The Charging-Up Phenomenon in Gas Electron Multiplier Detector

Fabio Sauli introduced Gas Electron Multiplier (GEM) technology in 1997, which has since evolved into one of the most versatile and widely adopted micro pattern gaseous detector (MPGD) technologies for tracking in High Energy Physics (HEP) experiments. Owing to its high rate-handling capability (∼MHz/mm2), good position resolution (∼100μm), and operational robustness in high radiation environments. GEM detectors have become an indispensable component of modern tracking systems. The heart of a GEM detector is a thin Kapton polyimide foil (∼50μm) clad with copper (∼5μm) on both sides and containing an array of regularly spaced holes (typically diameter of ∼70μm and pitch of ∼140μm) fabricated using photolithographic techniques. The presence of the dielectric substrate (Kapton) within the amplification region introduces a time dependent response when the detector is exposed to external irradiation, a phenomenon commonly referred to as the charging-up effect. This effect arises from the accumulation of charge on the insulating Kapton surfaces, leading to a gradual modification of the local electric field configuration inside the GEM holes and, consequently, a variation in the detector gain over time. The charging-up behaviour has been systematically investigated for triple GEM chamber prototypes using an Fe-55 radioactive source (5.9 keV X-rays). The characteristic charging-up time constant has been extracted, and its dependence on detector gain and irradiation rate has been examined.
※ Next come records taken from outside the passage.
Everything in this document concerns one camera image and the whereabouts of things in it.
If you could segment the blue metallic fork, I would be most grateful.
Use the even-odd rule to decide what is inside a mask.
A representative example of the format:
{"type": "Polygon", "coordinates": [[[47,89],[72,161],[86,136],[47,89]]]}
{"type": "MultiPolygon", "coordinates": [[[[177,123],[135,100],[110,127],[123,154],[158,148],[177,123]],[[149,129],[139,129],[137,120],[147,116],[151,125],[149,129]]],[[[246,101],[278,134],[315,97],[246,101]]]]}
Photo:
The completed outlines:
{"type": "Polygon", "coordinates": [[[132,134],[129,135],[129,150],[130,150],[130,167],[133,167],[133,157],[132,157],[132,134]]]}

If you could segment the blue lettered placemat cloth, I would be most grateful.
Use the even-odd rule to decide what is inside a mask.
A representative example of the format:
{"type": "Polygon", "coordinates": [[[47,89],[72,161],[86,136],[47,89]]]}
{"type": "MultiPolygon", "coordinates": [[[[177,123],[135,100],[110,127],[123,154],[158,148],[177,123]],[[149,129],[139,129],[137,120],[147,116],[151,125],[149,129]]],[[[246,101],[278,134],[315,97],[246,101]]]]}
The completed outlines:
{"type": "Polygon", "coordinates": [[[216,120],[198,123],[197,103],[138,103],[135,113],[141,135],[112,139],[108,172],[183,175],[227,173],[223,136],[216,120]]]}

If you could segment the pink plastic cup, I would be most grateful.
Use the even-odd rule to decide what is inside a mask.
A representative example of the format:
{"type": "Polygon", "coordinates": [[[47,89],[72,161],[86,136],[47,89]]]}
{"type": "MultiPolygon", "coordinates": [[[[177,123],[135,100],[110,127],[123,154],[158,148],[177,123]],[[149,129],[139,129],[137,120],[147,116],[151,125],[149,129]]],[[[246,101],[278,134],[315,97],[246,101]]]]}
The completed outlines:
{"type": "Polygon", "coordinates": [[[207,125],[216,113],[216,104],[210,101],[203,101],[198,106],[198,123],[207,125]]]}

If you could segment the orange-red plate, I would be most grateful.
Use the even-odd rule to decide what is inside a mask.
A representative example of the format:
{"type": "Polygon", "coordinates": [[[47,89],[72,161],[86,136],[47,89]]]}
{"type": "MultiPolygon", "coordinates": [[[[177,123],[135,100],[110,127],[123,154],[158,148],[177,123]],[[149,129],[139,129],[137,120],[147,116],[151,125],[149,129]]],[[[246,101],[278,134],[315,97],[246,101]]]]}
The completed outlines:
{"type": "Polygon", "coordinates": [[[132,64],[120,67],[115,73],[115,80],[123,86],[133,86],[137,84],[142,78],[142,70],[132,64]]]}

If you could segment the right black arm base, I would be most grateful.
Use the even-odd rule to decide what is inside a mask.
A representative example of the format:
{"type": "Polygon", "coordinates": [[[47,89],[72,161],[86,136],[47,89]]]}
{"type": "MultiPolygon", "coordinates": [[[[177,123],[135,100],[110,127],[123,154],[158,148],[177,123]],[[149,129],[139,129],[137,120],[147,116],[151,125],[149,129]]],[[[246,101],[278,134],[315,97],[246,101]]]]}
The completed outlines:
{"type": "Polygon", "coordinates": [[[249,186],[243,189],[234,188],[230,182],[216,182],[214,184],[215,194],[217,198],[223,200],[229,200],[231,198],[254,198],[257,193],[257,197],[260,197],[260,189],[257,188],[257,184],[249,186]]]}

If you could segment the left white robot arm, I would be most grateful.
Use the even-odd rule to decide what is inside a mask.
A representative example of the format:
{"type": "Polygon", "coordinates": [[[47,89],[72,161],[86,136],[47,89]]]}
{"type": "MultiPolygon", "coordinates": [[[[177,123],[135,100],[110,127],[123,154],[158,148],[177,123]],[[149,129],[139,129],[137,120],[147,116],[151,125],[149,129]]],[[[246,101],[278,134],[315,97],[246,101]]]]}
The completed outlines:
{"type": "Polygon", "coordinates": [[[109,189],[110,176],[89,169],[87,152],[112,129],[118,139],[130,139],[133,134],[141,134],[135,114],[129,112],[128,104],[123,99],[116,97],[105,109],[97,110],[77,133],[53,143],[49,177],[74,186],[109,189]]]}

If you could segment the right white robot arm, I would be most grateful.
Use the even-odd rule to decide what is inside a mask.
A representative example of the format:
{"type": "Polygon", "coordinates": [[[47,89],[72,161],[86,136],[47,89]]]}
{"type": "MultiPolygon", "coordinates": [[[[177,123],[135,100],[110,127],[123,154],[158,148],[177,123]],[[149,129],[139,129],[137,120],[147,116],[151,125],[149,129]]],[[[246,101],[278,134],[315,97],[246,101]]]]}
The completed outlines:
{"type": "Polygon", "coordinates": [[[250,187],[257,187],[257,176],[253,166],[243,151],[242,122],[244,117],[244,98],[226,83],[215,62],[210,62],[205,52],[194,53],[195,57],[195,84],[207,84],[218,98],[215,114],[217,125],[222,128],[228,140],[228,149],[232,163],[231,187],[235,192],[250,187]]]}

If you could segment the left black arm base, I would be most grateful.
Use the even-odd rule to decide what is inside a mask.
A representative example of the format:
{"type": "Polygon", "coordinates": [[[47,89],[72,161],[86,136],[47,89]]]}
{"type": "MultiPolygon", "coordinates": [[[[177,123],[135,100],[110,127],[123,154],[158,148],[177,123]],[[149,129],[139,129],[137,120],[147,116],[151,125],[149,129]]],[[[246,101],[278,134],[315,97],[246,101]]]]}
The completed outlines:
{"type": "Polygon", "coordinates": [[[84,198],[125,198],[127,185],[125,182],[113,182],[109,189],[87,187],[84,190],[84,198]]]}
In addition, the uniformity of detector performance in terms of count rate, gain, and energy resolution has been studied both before and after the charging-up process. In this review article, the experimental setup, data acquisition methodology, and analysis procedures developed and carried out by our group are summarised. The key findings reported by other groups, relevant Monte Carlo simulation efforts, and future outlook for the charging-up investigation on GEM based detectors are also discussed in this article. The investigations and their outcomes reviewed here provide valuable insight into the charging-up dynamics of GEM detectors and their dependence on operational parameters.